**Task requirements:**
Provide only the number of lines in the following data that contain "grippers".

**Provided material:**
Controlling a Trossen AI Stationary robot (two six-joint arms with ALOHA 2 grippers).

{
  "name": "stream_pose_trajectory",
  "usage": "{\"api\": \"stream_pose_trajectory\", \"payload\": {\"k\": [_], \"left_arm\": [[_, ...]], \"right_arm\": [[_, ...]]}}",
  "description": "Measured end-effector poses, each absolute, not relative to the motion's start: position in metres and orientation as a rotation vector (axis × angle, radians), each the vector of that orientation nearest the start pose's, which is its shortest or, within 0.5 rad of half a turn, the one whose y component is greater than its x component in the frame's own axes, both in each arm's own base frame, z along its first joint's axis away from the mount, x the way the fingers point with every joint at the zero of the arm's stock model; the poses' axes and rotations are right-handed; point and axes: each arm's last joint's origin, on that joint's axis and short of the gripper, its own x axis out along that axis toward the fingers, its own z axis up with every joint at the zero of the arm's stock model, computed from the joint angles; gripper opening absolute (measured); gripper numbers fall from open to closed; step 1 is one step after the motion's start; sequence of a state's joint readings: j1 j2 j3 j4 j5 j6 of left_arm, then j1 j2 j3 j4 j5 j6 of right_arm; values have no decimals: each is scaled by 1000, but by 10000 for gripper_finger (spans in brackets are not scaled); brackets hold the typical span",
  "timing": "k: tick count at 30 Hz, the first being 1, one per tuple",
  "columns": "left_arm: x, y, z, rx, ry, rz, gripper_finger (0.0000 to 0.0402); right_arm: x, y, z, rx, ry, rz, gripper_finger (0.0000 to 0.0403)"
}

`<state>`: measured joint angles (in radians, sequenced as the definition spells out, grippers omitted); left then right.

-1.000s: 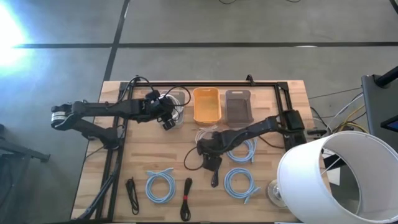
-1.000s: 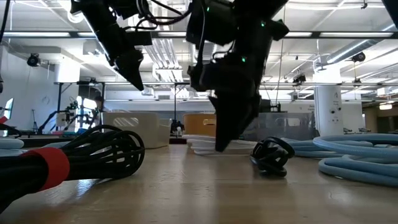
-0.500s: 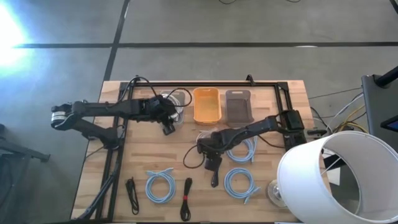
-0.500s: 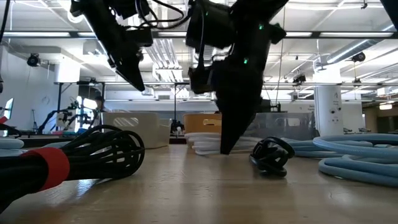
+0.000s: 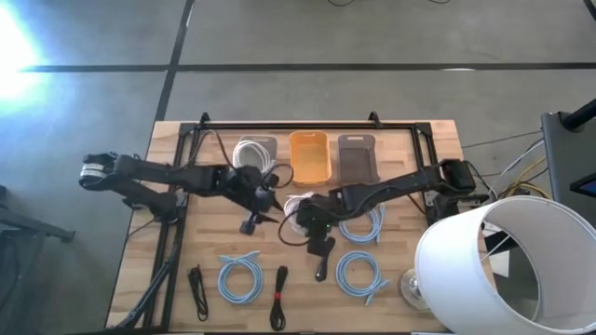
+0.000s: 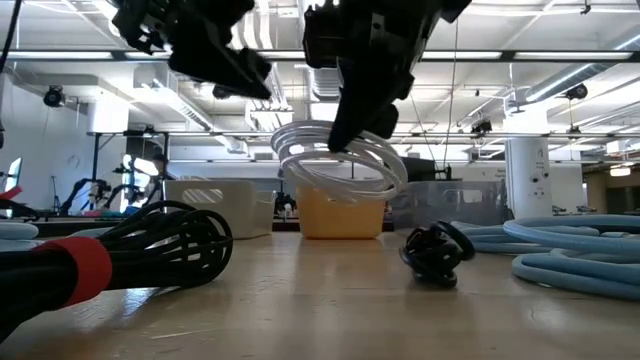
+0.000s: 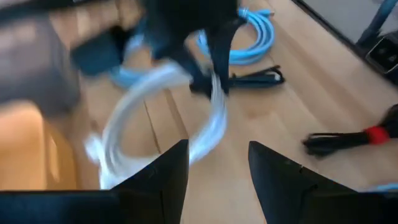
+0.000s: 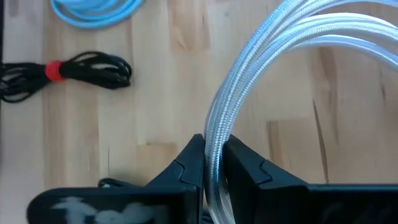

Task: Sort HDMI cables
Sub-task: Put the white HDMI cable into the gray bin

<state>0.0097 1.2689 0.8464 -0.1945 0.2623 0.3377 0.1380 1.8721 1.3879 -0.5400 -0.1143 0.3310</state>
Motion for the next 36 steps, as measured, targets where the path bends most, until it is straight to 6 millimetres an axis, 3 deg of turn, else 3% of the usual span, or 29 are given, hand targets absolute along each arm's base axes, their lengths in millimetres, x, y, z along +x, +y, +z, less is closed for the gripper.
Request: {"api": "stream_pose_trajectory", "payload": {"k": [6,17,25,30,36], "left_arm": [[276,-20,250,341,525,-377,170],[296,-22,213,393,666,-308,170],[297,-27,212,427,657,-324,166],[297,-27,212,446,654,-334,108],[296,-27,210,440,678,-344,19]], "right_arm": [[392,59,215,310,1022,107,38],[396,59,222,312,990,113,38],[397,58,223,311,986,113,38],[397,58,223,312,986,111,45],[396,57,220,299,993,104,85]]}}
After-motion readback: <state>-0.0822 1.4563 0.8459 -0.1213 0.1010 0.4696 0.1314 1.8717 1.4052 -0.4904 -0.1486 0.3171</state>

**Expected output:**
2